Within 24 hours of deploying their selected solution, Ingram was able to follow full context of the transactions in the systems they had developed as well as into third-party tiers and applications. That, in turn, allowed them to isolate the problem. "This is important, since we spent so much time debating with the vendor" over who needs to fix a problem, Sene added. "When you start doing virtualization and sharing resources, it's important to diagnose trouble sources."
This requirement for greater visibility is buttressed by recent EMA research that uncovered IT executives' two most pressing concerns: he high cost of application support,\ and the lack of management tools. In parallel, the pressure from executive suites for companies to align IT more tightly with the dynamic nature of a competitive business environment has never been more intense. That means IT must have a robust arsenal that allows them to manage internal and external resources in a modular, automated way.
Never long to miss out on an emerging opportunity or market, vendors are responding with ways to address these gaps in distributed application management, including ClearApp Inc., Collation (now part of IBM), Relicore Inc. (acquired by Symantec), and Tideway Systems. "These vendors go out and discover where apps are running and map them to the underlying infrastructure so you always have an accurate way to see how your apps relate to the foundational hardware and software," according to Craig.
That stands in contrast to more traditional discovery tools from Hewlett-Packard, IBM and Symantec, which tell IT what servers they have, what software runs on them, and to a lesser extent, the interactions at the network level, says Rob Greer, vice president of marketing for ClearApp, Mountain View, Calif. What these tools fail to capture are the service entry and exit points associated with a particular application or transaction. "You might have application component services running on three different servers," Greer observes, "but which handles shipping or the quote functions? This gets harder to discern as applications leverage shared components on middleware platforms."
What should IT buyers look for as they consider their options? The approaches are dissimilar enough and the underlying issues so complex that there are number of features and capabilities to keep in mind, according to analysts and vendors:
-- Tools should be able to generate a pre-deployment model of an application by analyzing code, instrument monitoring points, and metadata sources such as XML files, and Business Process Engineering Language (BPEL)

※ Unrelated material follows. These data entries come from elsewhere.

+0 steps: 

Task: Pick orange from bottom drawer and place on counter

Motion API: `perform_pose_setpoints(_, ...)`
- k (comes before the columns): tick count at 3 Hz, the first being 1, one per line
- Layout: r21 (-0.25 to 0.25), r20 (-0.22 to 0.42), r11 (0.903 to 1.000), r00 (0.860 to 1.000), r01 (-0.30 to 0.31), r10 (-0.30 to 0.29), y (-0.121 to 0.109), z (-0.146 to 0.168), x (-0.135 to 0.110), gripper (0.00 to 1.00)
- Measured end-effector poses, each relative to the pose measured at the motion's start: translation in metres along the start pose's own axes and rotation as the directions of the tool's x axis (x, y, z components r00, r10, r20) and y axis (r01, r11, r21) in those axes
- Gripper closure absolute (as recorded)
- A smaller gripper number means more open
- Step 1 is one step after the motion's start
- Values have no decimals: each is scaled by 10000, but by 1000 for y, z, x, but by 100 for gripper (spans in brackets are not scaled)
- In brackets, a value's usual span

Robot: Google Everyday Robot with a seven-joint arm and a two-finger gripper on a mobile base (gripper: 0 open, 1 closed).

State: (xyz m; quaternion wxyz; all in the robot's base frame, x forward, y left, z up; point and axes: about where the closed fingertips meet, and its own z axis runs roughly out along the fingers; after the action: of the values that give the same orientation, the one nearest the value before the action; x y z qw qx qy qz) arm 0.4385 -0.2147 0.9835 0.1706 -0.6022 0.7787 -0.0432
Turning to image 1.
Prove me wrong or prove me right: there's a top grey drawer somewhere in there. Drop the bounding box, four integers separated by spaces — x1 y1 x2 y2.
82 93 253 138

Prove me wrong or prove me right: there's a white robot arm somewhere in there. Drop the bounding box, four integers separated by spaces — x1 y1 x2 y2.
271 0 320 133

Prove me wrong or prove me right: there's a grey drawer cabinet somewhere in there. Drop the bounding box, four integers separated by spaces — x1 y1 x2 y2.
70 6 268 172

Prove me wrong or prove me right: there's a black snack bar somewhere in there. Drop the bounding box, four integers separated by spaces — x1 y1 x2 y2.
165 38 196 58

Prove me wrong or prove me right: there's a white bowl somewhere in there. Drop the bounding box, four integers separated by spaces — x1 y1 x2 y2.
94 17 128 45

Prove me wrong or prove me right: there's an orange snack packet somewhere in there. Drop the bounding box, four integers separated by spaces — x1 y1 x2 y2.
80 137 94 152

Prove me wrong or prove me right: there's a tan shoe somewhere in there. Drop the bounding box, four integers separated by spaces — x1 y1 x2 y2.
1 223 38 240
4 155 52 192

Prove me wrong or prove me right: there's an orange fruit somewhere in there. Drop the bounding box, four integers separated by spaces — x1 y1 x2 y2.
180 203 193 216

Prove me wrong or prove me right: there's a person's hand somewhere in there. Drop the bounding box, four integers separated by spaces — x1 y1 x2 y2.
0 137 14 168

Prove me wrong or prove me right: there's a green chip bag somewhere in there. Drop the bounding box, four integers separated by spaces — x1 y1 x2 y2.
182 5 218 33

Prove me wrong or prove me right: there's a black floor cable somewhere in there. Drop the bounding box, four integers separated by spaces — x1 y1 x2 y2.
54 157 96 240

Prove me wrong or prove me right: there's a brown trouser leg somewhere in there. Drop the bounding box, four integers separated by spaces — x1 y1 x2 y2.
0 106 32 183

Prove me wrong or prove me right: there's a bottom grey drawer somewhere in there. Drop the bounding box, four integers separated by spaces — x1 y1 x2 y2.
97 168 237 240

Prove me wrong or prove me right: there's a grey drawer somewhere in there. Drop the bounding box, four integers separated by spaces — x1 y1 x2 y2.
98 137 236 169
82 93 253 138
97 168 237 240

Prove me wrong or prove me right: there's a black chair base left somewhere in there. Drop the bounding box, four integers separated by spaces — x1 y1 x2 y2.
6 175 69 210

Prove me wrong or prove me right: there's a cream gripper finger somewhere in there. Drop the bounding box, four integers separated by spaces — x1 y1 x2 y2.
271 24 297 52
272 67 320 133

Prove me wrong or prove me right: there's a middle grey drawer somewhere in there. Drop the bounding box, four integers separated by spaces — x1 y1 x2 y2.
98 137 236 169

-- Any models that a tool generates should automatically update themselves as underlying components and relationships change and without requiring manual intervention or attention to these updates
-- Any modeling engine should embrace both management of application change and virtualized applications; it should also support a wide variety of third-party middleware such as Oracle Fusion and SOA Suite, BEA WebLogic, IBM WebSphere, RedHat JBoss, and Apache Tomcat
-- Rapid deployment time, ideally within hours, as well no need to loop in developers or someone with J2EE expertise.
Some sort of app management tool that handles mapping and modeling is quickly moving from luxury to necessity, especially if any business-critical apps are running over SOA or Web Services, says EMA's Craig. "You can either invest in people and throw them at the troubleshooting issue or you can invest in tools that are going to automate the management," she points out. The people approach might have worked five years ago when system complexity was a far cry from what it is now, but most organizations can’t afford to have an e-commerce app down for an hour while people try to diagnose the source.
"Things aren't going to get any less complex in the next few years with increasing distribution and virtualization," Craig notes. "Automation gives you a much better chance of keeping your business-critical services up and running."
Far away from any marathon troubleshooting sessions, IT surely hopes.